Launched on April 28, 2009 in Brooklyn, New York, Kickstarter is a funding platform for creative projects — everything from films, games, and music to art, design, and technology. Kickstarter helps artists, musicians, filmmakers, designers, and other creators find the resources and support they need to make their ideas a reality. Kickstarter is an enormous global community built around creativity and creative projects. Over 10 million people, from every continent on earth, have backed a Kickstarter project. Kickstarter is an independent, founder-controlled company of 161 people working together in an old pencil factory in New York City. The company consists of developers, designers, support specialists, writers, musicians, painters, poets, gamers, robot-builders. To date, tens of thousands of creative projects — big and small — have come to life with the support of the Kickstarter community. Every artist, filmmaker, designer, developer, and creator on Kickstarter has complete creative control over their work — and the opportunity to share it with a vibrant community of backers.
“Kickstarter is one of those platforms that gives you space to work with people who know you, love you, and support you.” — De La Soul
Thousands of creative projects are funding on Kickstarter at any given moment. Each project is independently created and crafted by the person behind it. The filmmakers, musicians, artists, and designers you see on Kickstarter have complete control and responsibility over their projects. They spend weeks building their project pages, shooting their videos, and brainstorming what rewards to offer backers. When they’re ready, creators launch their project and share it with their community. Every project creator sets their project’s funding goal and deadline. If people like the project, they can pledge money to make it happen. If the project succeeds in reaching its funding goal, all backers’ credit cards are charged when time expires. If the project falls short, no one is charged. Funding on Kickstarter is all-or-nothing. If a project is successfully funded, Kickstarter applies a 5% fee to the funds collected. All pledges are processed securely by our third-party payments partner, Stripe. These payment processing fees work out to roughly 3-5%. If the project does not reach its funding goal, there are no fees.
The company’s story, as told by founder Perry Chen, is that “I was living in New Orleans in late 2001 and I wanted to bring a pair of DJs down to play a show during the 2002 Jazz Fest. I found a great venue and reached out to their management, but in the end the show never happened—it was just too much money…”

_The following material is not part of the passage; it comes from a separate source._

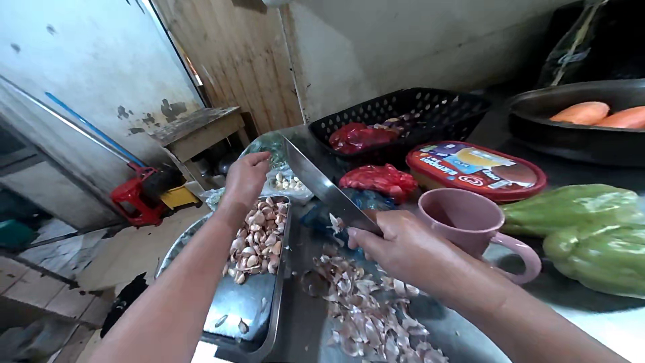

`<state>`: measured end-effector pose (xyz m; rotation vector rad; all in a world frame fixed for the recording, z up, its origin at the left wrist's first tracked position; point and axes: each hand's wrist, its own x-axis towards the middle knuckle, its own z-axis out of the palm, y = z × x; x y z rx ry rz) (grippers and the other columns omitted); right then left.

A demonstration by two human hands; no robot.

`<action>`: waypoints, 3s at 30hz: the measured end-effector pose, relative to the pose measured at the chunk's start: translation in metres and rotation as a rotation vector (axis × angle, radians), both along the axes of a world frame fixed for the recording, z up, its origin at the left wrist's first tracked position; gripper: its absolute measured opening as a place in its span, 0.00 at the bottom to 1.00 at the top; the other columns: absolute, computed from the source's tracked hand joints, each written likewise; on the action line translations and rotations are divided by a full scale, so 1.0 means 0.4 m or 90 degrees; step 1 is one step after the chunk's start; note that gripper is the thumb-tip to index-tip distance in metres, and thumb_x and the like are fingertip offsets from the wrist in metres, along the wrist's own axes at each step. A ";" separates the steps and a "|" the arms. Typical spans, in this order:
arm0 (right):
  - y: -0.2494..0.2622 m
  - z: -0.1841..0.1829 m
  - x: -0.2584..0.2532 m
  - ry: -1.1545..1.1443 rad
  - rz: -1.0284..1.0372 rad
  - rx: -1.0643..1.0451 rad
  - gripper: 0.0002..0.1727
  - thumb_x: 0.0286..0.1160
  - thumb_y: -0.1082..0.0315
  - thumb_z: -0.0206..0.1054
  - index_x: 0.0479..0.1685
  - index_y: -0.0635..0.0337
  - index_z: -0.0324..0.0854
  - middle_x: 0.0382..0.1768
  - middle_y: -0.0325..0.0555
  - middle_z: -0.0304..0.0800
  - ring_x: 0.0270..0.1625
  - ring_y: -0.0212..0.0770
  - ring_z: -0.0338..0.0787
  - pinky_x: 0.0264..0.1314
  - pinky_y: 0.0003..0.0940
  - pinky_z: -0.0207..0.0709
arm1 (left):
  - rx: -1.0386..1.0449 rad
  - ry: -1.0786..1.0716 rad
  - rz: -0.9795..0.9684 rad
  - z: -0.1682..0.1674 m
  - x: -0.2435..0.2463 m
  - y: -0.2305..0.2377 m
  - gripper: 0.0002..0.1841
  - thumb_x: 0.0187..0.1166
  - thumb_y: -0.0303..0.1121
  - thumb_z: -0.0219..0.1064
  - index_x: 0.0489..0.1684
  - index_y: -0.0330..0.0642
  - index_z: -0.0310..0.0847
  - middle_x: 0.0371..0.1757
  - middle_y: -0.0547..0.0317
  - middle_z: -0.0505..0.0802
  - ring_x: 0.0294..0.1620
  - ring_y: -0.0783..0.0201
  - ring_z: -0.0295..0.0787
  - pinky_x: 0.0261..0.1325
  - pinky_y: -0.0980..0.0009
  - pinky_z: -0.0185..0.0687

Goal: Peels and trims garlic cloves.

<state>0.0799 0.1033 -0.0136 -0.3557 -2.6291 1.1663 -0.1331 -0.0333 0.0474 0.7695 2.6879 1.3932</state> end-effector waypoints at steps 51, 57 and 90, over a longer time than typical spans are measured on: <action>-0.017 -0.012 -0.002 0.062 0.021 -0.066 0.13 0.89 0.61 0.59 0.61 0.50 0.86 0.29 0.35 0.87 0.29 0.29 0.84 0.34 0.29 0.79 | 0.303 -0.443 -0.136 -0.138 0.289 -0.075 0.06 0.87 0.24 0.59 0.46 0.32 0.82 0.31 0.53 0.90 0.26 0.65 0.88 0.33 0.72 0.89; -0.018 -0.009 -0.003 0.052 0.013 -0.067 0.15 0.87 0.63 0.62 0.67 0.47 0.84 0.29 0.34 0.89 0.26 0.28 0.85 0.31 0.28 0.80 | 0.277 -0.417 -0.160 -0.160 0.267 -0.098 0.08 0.87 0.26 0.59 0.50 0.32 0.82 0.32 0.53 0.90 0.28 0.64 0.88 0.35 0.70 0.89; -0.036 0.006 -0.004 -0.047 0.054 0.035 0.21 0.92 0.57 0.55 0.80 0.41 0.77 0.37 0.39 0.90 0.36 0.35 0.87 0.43 0.38 0.81 | 0.420 -0.430 -0.145 -0.188 0.305 -0.077 0.07 0.84 0.24 0.60 0.42 0.32 0.84 0.30 0.51 0.90 0.26 0.64 0.88 0.34 0.70 0.89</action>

Kickstarter was built to help bring creative projects to life. The company’s success is measured by how well that mission is achieved, not by profits. That’s why, in 2015, Kickstarter became a Benefit Corporation, which is a for-profit company that is obligated to consider the impact of its decisions on society, not only shareholders. Radically, positive impact on society becomes part of a Benefit Corporation’s legally defined goals. When a company becomes a Benefit Corporation, it can choose to make further commitments. Since its first launch, on April 28, 2009, 17 million people have backed a project, $4.4 billion has been pledged, and 166,038 projects have been successfully funded with Kickstarter’s help.